Le Cameroun fait partie des 6 nations africaines (Ethiopie, Gabon, Gambie, Ile Maurice, Mauritanie) qui ont atteint le premier Objectif du Millénaire pour le Développement (OMD) – éliminer l’extrême pauvreté et la faim – un an avant l’échéance de 2015. Tout comme le Brésil et l’Uruguay, le Cameroun a poussé la performance plus loin, en réalisant l’objectif le plus difficile du Sommet mondial de l’alimentation de 1996 : « réduire de moitié le nombre absolu de sous-alimentés à l’horizon 2015 », toujours un an avant le délai. Toutefois, les politiques publiques agricoles implémentées par cet Etat doivent être améliorées afin de dépasser l’autosuffisance alimentaire pour enfin réaliser la transformation de ses produits agricoles (développement de l’agro-industrie) et conquérir le marché international.

manioc

Kenneth Kaunda déclarait que la liberté et les droits de l’Homme sans nourriture équivalaient à libérer un prisonnier sans lui donner la clé pour sortir de sa cellule. Ces propos se justifient d’autant plus en Afrique centrale qu’après plus de 50 ans d’indépendance, le niveau d’autosuffisance alimentaire y recule de manière préoccupante. Pourtant la faim dans l’Afrique précoloniale, où l’économie était essentiellement de subsistance, n’a jamais atteint des dimensions aussi alarmantes. Alors, pourquoi ce décalage ?

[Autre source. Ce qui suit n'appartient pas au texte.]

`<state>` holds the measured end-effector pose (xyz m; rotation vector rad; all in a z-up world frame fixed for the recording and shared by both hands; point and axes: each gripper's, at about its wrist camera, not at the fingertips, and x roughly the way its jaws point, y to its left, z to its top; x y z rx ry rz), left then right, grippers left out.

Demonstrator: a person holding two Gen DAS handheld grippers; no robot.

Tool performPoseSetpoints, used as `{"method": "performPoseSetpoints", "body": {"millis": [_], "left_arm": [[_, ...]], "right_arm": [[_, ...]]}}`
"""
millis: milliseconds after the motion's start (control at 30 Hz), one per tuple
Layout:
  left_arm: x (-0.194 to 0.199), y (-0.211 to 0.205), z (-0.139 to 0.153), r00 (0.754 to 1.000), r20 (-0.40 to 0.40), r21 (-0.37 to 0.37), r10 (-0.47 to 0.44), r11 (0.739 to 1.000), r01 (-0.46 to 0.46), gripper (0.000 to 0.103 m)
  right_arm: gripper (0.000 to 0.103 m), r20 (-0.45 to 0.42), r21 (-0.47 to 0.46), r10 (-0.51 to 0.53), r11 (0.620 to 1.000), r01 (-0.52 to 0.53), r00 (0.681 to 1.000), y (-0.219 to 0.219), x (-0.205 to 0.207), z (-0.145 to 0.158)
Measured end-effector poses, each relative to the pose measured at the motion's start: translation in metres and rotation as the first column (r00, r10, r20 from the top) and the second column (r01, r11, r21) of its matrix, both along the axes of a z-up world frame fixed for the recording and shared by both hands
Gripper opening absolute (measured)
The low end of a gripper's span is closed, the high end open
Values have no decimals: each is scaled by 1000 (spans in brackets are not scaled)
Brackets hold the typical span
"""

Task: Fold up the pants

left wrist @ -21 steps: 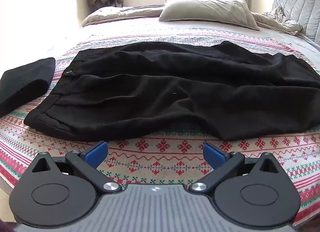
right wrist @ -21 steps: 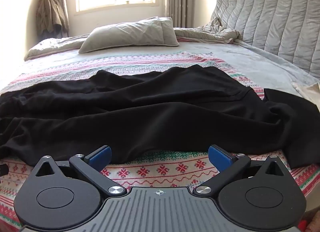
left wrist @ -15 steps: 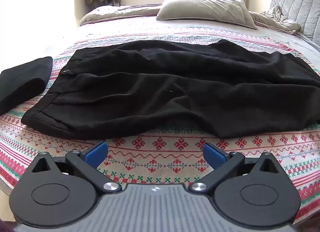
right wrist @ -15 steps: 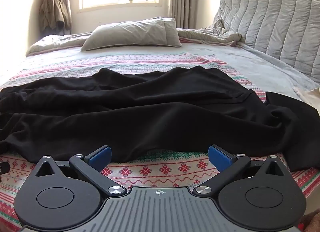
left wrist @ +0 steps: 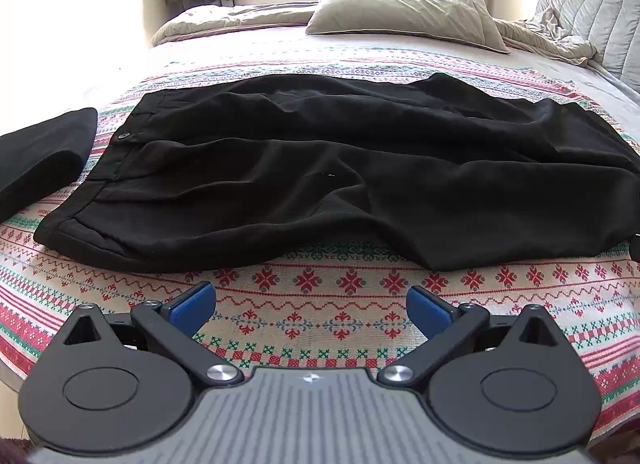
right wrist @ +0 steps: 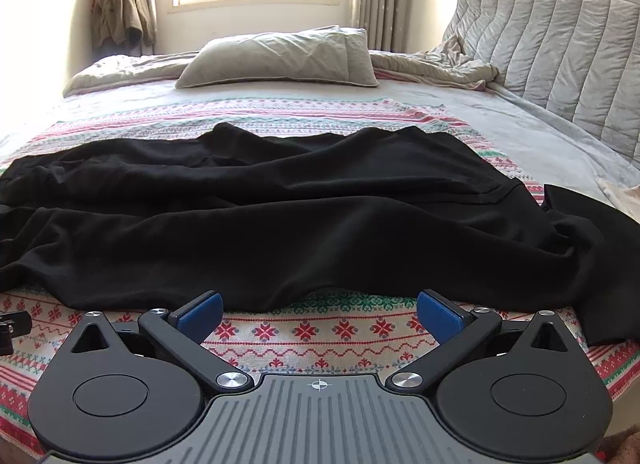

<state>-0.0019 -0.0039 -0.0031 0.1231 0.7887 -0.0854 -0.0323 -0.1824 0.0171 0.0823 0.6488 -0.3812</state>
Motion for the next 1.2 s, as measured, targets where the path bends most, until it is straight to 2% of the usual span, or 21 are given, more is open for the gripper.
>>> {"method": "performPoseSetpoints", "body": {"millis": [1200], "left_arm": [[2,1,-5,1000,-9,-5,-15,1000,15,103]], "right_arm": [[103,-19,11,-1,1000,1,1000,2,3,-4]]}}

Tout simplement parce que l’économie de rente, perpétrée par la colonisation, a imposé aux pays africains les cultures d’exportation. Ainsi, de vastes plantations de coton, de café, de cacao, d’arachide, de palmier à huile… sont cultivées au détriment des produits vivriers locaux, comme les variétés de tubercules comestibles (igname, manioc, patate…), de céréales (maïs, mil…) et autres fruits et légumes qu’on avait en abondance. A cette extraversion de l’agriculture africaine au profit des monopoles étrangers, s’ajoutent les aléas climatiques (sécheresses, inondations…) et politiques (guerres, réfugiés…), aggravant ainsi leur dépendance vis-à vis de l’extérieur. En effet, en 1990, le continent africain a importé 30 millions de tonnes de céréales contre 4,2 millions en 1970. Jusqu’à présent, les efforts des dirigeants africains consciencieux se heurtent notamment, à un manque d’infrastructures, aux calamités naturelles ou provoquées fréquentes (conflits frontaliers ou interethniques, sécheresses, cyclones, criquets migrateurs…) aux maladies et aux pertes après les récoltes estimées à près de 40%.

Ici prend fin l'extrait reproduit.